Der Prinz und die sieben Magier


Es war einmal ein Prinz, der einzige Sohn seiner königlichen Eltern und ihr größtes Glück. Seine Schwestern waren schöne und kluge Mädchen, für die sich gute Edelmänner gefunden hatten, doch am meisten liebte das Elternpaar den jungen Prinzen. Viele Gebete und Opferrituale hatten sie im größten Kloster des Landes in Auftrag geben müssen, bis endlich der lang ersehnte Sohn geboren wurde. Wie hatte sich das Volk mit dem König und der Königin gefreut! Im ganzen Land hatte man tagelang Feste gefeiert, denn eine Gelegenheit zum Feiern wurde in diesem Königreich niemals versäumt.

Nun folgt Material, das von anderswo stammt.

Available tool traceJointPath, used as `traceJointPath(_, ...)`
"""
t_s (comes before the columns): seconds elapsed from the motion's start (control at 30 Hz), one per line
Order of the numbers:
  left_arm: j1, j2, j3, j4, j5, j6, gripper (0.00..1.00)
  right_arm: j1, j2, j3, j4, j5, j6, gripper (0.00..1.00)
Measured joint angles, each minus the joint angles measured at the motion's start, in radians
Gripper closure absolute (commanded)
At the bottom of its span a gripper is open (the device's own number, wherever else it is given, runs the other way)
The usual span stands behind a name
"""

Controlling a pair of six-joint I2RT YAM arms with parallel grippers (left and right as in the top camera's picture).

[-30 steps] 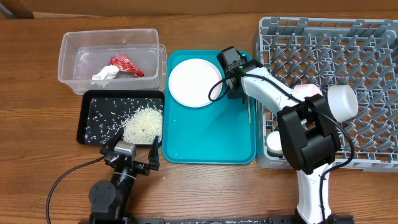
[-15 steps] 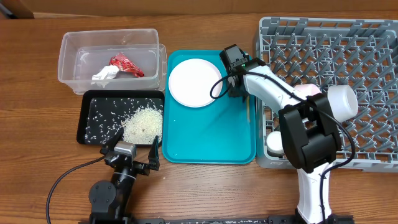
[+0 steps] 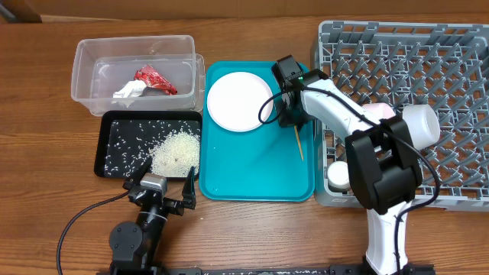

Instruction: Sort waste into correct bins and load items into the dishwasher

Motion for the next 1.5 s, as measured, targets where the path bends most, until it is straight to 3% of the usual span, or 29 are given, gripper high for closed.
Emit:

Der Prinz wuchs zu einem ansehnlichen jungen Mann heran mit gutem Benehmen, klugem Geist und hervorragenden Reitkünsten. Im ganzen Königreich wurde er gepriesen. Das gefiel ihm sehr, aber es war nur ein kleines Königreich, und er machte sich Gedanken, wie er über dessen Grenzen hinaus berühmt werden könnte. Manche Yogis, die jahrzehntelang in Höhlen meditiert hatten, wurden weit und breit als geistige Helden gepriesen, aber dieser Weg zum Ruhm dauerte dem Prinzen zu lang, und er bezweifelte, dass er es längere Zeit ganz allein in einer Höhle oder Einsiedelei aushalten würde. Es gab auch berühmte Kämpfer, die viele Feinde besiegt hatten, aber es herrschte Frieden im Land und mit Überfällen war nicht zu rechnen.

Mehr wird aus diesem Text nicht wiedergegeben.